The answer is the number of lines in the data that contain the word "single"; give it alone.

Given data Start Marker

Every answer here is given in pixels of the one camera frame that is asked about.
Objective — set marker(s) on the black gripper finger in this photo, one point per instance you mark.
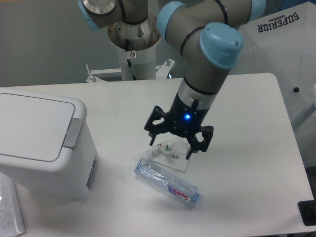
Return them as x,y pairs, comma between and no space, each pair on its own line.
195,144
157,123

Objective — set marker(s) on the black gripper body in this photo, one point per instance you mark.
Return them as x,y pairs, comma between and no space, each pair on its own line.
187,118

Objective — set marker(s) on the white push-top trash can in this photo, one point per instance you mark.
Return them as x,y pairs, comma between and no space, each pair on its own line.
45,143

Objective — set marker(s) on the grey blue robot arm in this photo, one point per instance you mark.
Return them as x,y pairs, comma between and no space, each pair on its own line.
206,36

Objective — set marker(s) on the crumpled clear plastic wrapper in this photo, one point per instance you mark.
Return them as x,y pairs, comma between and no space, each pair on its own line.
170,153

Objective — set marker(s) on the clear plastic water bottle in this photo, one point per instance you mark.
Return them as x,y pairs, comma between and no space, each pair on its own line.
165,181

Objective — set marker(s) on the white superior umbrella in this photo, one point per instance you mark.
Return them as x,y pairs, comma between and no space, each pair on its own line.
283,44

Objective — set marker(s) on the black device at table edge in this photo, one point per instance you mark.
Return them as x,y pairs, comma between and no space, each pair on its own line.
308,212

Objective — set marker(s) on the white paper notepad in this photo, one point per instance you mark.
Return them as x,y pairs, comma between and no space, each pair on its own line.
11,219

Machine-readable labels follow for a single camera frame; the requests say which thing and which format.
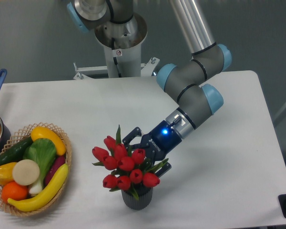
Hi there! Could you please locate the yellow banana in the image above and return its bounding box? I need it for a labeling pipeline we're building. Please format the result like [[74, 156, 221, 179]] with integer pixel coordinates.
[[8, 163, 69, 212]]

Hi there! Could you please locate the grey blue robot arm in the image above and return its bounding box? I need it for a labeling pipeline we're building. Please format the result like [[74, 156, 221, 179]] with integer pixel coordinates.
[[67, 0, 232, 176]]

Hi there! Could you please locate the yellow squash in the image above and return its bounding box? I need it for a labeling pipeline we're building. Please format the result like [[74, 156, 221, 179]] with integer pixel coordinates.
[[31, 126, 67, 156]]

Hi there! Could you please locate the orange fruit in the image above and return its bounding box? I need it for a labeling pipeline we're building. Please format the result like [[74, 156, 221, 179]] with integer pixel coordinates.
[[1, 181, 28, 203]]

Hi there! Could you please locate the dark green cucumber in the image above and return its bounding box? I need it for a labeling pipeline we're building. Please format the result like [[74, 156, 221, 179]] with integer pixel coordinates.
[[0, 136, 33, 166]]

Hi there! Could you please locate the purple sweet potato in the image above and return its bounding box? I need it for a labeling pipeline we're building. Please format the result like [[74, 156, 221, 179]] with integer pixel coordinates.
[[44, 156, 65, 186]]

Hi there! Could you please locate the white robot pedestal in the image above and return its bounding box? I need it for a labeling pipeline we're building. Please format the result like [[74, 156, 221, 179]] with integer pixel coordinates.
[[73, 13, 160, 80]]

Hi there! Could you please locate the yellow bell pepper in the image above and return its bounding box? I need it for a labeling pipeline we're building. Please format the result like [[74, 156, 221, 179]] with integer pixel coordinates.
[[0, 162, 17, 186]]

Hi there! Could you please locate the beige round disc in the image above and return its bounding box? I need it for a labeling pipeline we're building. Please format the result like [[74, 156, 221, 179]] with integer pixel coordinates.
[[12, 159, 40, 186]]

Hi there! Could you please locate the green bok choy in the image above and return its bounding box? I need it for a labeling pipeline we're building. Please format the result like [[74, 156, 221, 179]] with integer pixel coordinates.
[[23, 138, 56, 197]]

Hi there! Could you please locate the woven wicker basket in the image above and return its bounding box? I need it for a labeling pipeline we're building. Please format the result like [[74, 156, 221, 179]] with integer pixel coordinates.
[[0, 123, 72, 217]]

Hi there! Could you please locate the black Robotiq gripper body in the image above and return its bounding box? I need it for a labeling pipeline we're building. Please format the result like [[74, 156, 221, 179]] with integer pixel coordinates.
[[140, 120, 182, 164]]

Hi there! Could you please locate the dark grey ribbed vase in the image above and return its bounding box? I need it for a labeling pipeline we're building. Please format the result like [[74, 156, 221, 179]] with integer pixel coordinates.
[[121, 184, 153, 210]]

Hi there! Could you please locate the red tulip bouquet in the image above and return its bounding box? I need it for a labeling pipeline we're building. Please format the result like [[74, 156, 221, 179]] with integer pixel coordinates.
[[92, 127, 163, 198]]

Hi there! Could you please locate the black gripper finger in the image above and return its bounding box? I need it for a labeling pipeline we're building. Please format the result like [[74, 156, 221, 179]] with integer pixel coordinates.
[[122, 127, 143, 151], [155, 158, 172, 178]]

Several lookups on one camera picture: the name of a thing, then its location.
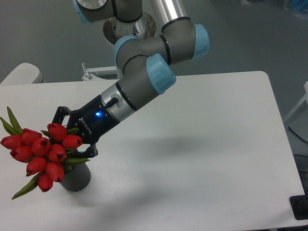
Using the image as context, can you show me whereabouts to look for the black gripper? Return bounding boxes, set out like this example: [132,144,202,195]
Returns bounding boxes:
[52,95,120,158]

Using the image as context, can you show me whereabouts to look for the red tulip bouquet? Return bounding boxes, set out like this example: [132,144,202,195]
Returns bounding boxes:
[0,107,89,199]

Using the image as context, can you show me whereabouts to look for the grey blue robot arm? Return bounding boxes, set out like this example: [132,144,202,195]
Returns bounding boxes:
[53,0,209,158]

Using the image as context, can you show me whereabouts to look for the dark grey ribbed vase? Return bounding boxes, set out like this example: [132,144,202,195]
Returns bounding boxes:
[60,163,91,192]

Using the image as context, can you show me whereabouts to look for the white chair back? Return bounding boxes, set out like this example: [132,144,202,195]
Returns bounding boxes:
[0,63,46,86]

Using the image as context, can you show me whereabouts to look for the white furniture at right edge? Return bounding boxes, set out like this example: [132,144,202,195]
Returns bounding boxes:
[283,82,308,126]

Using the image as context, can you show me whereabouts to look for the black box at table edge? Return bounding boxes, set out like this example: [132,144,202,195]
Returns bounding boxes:
[289,195,308,220]

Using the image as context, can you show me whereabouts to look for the blue items in clear bag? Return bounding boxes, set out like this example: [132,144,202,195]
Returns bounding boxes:
[283,0,308,19]

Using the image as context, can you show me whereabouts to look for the white metal base frame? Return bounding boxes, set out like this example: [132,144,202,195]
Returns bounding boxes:
[81,63,118,81]

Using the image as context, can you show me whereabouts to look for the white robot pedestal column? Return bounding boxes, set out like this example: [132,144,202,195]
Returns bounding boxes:
[103,12,156,45]

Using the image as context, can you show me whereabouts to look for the black floor cable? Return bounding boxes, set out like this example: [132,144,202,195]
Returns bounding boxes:
[287,126,308,143]

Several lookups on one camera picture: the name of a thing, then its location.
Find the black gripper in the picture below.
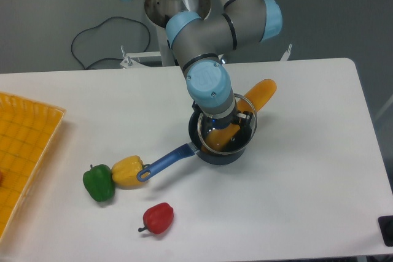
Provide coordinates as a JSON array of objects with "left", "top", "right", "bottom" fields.
[{"left": 192, "top": 101, "right": 255, "bottom": 130}]

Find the glass pot lid blue knob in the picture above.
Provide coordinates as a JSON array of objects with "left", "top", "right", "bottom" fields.
[{"left": 196, "top": 94, "right": 258, "bottom": 156}]

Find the dark blue saucepan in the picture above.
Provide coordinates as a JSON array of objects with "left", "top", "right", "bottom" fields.
[{"left": 137, "top": 112, "right": 245, "bottom": 182}]

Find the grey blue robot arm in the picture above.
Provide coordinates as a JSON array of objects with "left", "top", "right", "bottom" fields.
[{"left": 160, "top": 0, "right": 282, "bottom": 129}]

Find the long yellow squash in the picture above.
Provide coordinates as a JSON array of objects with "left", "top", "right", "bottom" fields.
[{"left": 200, "top": 79, "right": 278, "bottom": 155}]

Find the yellow bell pepper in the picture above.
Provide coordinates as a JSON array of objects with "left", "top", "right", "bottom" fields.
[{"left": 111, "top": 155, "right": 145, "bottom": 187}]

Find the red bell pepper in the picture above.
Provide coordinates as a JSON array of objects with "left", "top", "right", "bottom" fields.
[{"left": 138, "top": 202, "right": 174, "bottom": 234}]

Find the green bell pepper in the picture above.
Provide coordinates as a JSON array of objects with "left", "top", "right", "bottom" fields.
[{"left": 82, "top": 164, "right": 115, "bottom": 202}]

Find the yellow plastic basket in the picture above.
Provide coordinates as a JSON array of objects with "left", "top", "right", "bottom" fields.
[{"left": 1, "top": 92, "right": 66, "bottom": 238}]

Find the black device at table edge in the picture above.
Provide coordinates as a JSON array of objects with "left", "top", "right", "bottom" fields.
[{"left": 378, "top": 215, "right": 393, "bottom": 247}]

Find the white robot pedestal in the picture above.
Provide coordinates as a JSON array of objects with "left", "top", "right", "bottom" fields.
[{"left": 144, "top": 0, "right": 211, "bottom": 66}]

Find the white metal base frame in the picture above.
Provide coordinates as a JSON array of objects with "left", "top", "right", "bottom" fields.
[{"left": 120, "top": 41, "right": 292, "bottom": 69}]

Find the black cable on floor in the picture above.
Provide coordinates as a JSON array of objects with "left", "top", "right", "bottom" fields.
[{"left": 71, "top": 17, "right": 152, "bottom": 71}]

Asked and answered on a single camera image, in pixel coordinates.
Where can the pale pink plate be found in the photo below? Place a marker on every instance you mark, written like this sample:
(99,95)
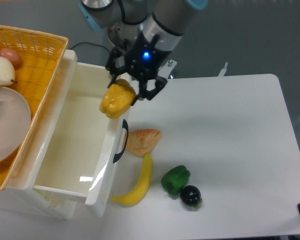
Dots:
(15,120)

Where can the toy bread slice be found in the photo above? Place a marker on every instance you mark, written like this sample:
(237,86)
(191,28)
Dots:
(142,141)

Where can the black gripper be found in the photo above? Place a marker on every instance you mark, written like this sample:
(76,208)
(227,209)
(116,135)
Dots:
(142,62)

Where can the dark purple mangosteen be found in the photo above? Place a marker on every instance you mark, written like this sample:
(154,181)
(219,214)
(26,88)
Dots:
(191,196)

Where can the white upper drawer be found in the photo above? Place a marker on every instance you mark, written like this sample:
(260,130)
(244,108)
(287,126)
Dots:
(78,164)

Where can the white metal bracket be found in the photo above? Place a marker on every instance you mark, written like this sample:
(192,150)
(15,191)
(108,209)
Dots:
(223,71)

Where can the white drawer cabinet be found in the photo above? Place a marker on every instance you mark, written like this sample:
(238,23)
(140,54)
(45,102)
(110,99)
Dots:
(20,194)

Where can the pink peach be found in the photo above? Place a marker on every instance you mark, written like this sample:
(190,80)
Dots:
(13,56)

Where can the yellow banana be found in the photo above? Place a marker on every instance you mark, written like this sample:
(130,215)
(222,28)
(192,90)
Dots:
(139,191)

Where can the orange woven basket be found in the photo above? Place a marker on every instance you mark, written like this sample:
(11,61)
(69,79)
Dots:
(41,53)

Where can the yellow bell pepper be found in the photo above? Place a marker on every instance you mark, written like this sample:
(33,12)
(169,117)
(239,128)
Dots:
(117,100)

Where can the white pear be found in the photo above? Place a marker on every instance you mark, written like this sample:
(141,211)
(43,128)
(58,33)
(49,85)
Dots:
(7,72)

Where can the green bell pepper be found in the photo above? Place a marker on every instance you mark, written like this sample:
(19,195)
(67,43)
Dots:
(175,179)

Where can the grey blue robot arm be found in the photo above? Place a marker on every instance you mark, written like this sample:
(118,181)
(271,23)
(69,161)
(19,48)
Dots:
(147,38)

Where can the black drawer handle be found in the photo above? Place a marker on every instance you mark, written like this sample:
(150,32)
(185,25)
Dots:
(124,141)

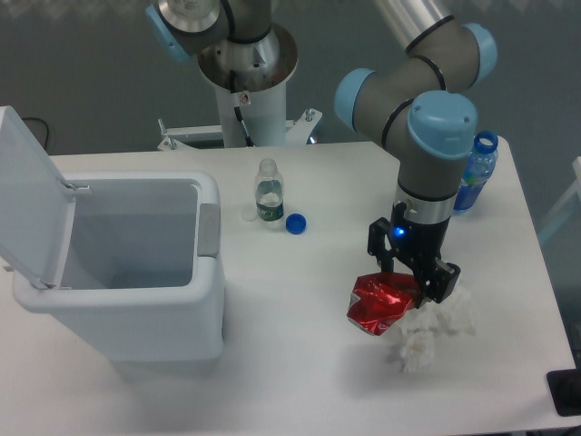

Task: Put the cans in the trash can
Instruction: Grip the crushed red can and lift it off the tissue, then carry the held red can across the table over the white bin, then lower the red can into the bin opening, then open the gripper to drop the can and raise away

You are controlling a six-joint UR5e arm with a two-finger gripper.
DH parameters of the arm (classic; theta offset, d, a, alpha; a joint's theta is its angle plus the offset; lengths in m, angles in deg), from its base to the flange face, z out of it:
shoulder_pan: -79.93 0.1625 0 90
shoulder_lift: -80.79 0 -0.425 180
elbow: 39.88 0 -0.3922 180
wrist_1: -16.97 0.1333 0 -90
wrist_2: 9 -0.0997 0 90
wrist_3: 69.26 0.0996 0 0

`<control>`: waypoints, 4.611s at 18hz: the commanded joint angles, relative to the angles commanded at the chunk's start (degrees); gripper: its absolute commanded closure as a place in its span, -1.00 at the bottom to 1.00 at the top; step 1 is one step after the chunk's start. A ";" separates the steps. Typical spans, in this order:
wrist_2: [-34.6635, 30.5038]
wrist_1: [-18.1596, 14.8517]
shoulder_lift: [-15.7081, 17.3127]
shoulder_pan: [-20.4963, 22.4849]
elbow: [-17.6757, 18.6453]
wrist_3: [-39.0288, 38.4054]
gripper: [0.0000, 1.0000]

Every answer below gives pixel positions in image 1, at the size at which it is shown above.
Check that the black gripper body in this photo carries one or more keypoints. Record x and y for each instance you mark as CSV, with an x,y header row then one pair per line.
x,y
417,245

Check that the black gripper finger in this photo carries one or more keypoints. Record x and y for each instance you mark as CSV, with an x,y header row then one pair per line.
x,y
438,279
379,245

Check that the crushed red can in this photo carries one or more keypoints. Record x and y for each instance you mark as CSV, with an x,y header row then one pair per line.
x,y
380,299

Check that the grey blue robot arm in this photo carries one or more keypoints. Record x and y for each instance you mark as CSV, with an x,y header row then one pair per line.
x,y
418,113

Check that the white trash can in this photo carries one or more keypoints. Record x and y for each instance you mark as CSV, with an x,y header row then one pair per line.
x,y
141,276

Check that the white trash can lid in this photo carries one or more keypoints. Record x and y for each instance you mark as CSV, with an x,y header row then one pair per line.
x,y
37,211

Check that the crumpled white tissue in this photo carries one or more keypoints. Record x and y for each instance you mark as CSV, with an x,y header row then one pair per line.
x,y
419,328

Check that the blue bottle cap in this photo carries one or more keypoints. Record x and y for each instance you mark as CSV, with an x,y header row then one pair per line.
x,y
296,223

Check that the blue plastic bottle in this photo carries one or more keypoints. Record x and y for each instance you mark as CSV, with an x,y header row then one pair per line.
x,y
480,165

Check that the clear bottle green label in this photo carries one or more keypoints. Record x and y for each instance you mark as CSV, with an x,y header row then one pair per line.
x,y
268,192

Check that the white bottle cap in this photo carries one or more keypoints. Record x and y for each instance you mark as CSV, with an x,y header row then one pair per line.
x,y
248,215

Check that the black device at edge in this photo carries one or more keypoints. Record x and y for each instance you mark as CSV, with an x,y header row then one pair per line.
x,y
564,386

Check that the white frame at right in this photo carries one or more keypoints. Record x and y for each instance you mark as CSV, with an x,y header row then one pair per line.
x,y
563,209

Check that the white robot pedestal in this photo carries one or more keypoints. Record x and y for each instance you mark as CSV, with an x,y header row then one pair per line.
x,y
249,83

Given data End Marker

» Completed task
2